In tutto le unità che operavano nella sede di Via Morelli e Silvati erano circa 130 perché oltre ai 70 lavoratori diretti dell’Aias, altri 60 erano a convenzione. Anche di loro intende preoccuparsi il segretario generale dell’UGLCostantino Vassiliadis: “La vicenda dei lavoratori deve riguardare tutte le unità presenti su Avellino. Le priorità sono i dipendenti e i pazienti di cui l’Asl ha sempre detto di volersi occupare distribuendoli nelle diverse strutture di sua competenza, anche se non tutti hanno accettato di frequentarle. Sono diverse le famiglie rimaste in attesa ma la decisione assunta dalla Regione ha gettato tutti nell’incertezza”.

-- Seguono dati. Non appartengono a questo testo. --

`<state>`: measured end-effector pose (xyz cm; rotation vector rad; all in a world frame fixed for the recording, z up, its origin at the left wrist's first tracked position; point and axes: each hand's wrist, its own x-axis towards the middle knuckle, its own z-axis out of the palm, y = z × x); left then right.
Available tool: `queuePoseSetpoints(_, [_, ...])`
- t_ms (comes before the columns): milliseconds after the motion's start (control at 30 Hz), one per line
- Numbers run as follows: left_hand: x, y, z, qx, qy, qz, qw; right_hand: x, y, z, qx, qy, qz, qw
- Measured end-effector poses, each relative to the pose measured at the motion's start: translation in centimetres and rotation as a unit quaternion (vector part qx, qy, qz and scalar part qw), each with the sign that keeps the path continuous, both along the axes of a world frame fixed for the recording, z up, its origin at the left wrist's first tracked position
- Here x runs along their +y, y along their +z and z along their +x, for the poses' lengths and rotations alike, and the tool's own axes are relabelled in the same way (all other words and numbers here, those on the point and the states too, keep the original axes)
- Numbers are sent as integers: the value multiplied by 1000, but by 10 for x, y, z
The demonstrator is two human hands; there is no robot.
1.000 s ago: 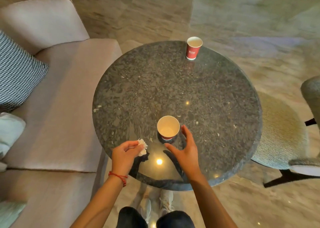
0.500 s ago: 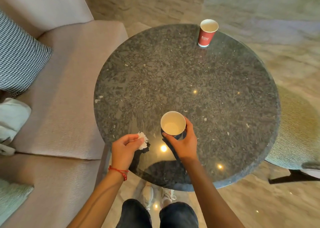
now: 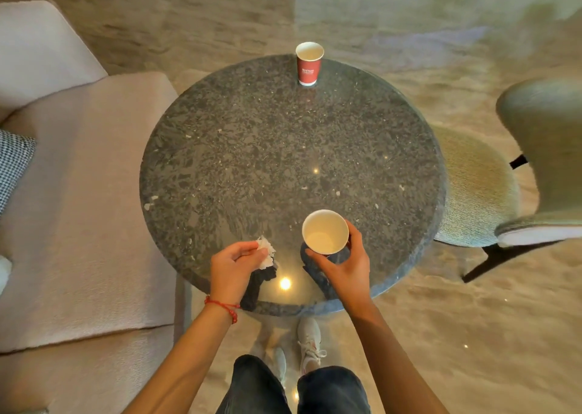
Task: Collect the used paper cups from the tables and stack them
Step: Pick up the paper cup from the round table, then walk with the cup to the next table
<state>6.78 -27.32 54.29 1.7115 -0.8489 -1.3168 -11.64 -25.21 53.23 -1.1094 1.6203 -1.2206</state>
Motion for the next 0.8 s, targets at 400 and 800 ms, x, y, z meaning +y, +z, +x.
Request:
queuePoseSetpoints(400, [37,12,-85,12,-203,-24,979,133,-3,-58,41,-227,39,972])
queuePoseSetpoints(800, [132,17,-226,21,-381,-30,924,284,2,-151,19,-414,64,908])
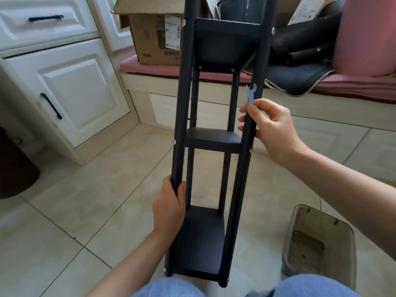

Anche il vice presidente della commissione sanità della Regione Campania, Enzo Alaia, mostra il  suo rammarico per quanto è accaduto: “Seguirò la vicenda soprattutto per la parte che riguarda i dipendenti che devono essere salvati.  Mi preme anche il futuro assistenziale dei pazienti dell’Aias, di cui l’Asl già si è fatta carico. I problemi sono burocratici ma devo precisare che l’Azienda sanitaria ha la sua autonomia gestionale e che nel 2013 già aveva indicato la mancanza di requisiti minimi dell’Aias per l’accreditamento. Noi come commissione possiamo fare ben poco ma vigileremo”.